• **PROBLEM STATEMENT**: Output range, inclusive: from the line containing "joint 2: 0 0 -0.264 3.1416" to the line containing "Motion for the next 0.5". Restate those lines from the data below word for word and only those.

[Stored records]
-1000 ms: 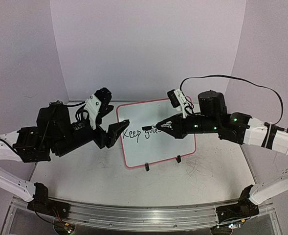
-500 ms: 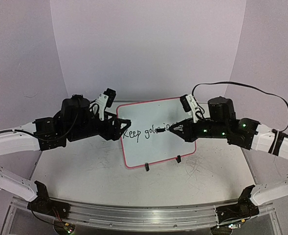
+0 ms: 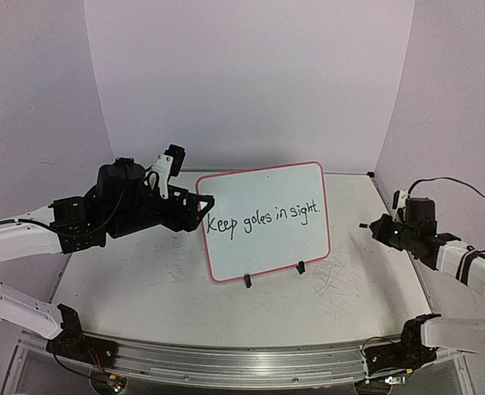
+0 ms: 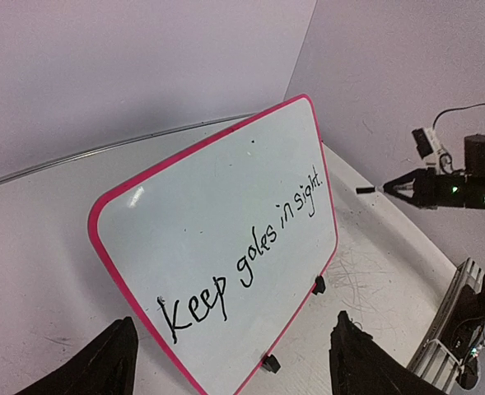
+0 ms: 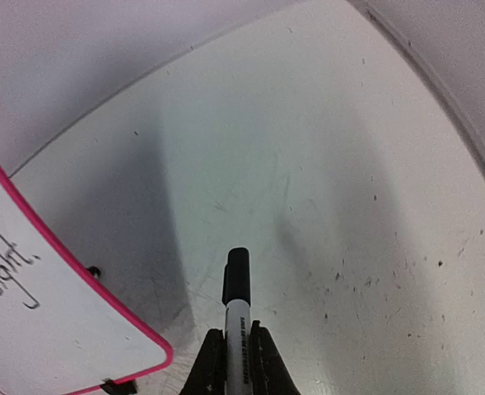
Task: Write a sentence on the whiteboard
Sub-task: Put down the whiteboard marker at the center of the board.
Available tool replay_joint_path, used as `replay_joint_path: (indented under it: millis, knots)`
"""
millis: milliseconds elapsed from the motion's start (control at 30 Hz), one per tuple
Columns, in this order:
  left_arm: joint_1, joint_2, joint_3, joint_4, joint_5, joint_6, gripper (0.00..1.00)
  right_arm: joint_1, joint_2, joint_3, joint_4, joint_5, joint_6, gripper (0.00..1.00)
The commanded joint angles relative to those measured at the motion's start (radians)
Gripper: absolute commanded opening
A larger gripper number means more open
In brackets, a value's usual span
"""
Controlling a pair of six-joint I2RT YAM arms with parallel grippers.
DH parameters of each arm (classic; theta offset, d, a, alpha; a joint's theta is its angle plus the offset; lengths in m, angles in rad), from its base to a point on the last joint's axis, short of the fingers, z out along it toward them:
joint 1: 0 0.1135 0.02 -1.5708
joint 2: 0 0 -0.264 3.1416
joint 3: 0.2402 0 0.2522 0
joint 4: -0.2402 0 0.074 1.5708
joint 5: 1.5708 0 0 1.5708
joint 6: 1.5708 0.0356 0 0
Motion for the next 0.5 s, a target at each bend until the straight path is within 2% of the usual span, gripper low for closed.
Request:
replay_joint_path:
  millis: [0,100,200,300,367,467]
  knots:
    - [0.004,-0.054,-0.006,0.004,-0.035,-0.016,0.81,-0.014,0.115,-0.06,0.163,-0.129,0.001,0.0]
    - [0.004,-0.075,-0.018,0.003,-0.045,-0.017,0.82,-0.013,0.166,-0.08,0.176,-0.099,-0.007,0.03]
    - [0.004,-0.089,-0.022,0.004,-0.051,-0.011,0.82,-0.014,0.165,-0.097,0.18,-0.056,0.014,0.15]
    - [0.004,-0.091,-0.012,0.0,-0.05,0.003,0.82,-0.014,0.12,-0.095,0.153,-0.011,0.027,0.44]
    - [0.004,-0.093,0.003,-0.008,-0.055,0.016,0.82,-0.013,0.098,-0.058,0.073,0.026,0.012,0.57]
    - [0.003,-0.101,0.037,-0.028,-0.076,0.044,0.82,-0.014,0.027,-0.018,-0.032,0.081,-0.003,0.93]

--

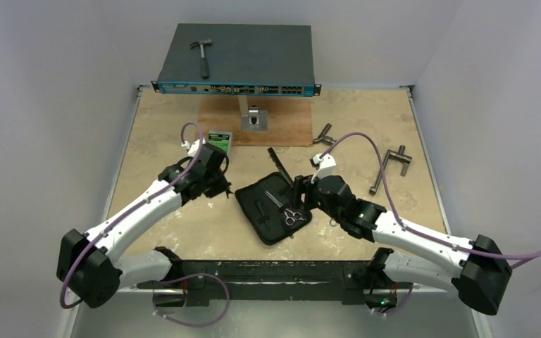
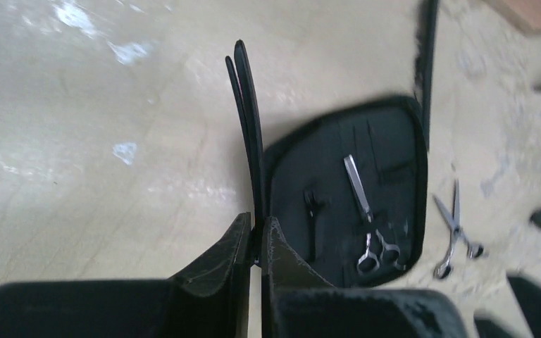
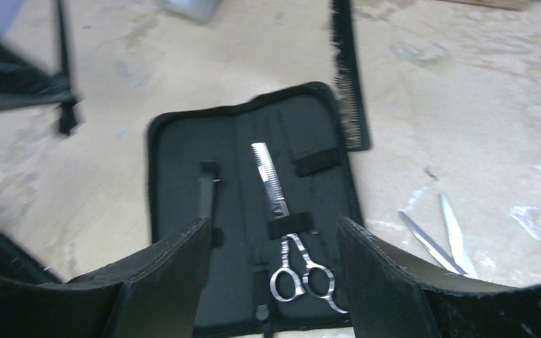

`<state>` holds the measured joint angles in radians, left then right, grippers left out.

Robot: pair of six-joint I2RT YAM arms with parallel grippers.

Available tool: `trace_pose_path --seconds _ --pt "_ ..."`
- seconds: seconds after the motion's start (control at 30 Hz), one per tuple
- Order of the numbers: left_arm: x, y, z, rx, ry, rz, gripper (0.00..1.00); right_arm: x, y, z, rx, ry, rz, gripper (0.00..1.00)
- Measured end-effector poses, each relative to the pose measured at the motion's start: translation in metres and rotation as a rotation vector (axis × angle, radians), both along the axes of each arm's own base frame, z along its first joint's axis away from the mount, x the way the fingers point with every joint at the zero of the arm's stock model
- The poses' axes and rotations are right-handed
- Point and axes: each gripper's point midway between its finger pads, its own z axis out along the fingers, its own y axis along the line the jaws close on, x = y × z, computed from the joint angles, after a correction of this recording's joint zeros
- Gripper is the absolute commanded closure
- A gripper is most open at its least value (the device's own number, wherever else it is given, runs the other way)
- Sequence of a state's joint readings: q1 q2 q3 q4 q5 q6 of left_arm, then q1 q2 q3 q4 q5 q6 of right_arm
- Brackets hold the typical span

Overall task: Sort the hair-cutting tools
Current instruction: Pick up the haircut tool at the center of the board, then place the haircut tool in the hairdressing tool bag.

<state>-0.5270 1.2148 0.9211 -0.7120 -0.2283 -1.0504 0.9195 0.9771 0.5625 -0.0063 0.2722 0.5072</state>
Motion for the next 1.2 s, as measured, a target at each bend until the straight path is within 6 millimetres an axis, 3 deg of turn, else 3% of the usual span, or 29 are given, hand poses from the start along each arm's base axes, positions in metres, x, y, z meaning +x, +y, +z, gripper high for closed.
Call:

• **RESPONSE AREA**:
joint 2: 0 0 -0.264 3.1416
joint 3: 0.2402 0 0.2522 0
joint 4: -0.2402 0 0.074 1.5708
joint 5: 1.5708 0 0 1.5708
joint 6: 1.5708 0.0356 0 0
Motion for the next 0.5 s, a target at each bend until the straight path is within 2% of the usual span, gripper low for closed.

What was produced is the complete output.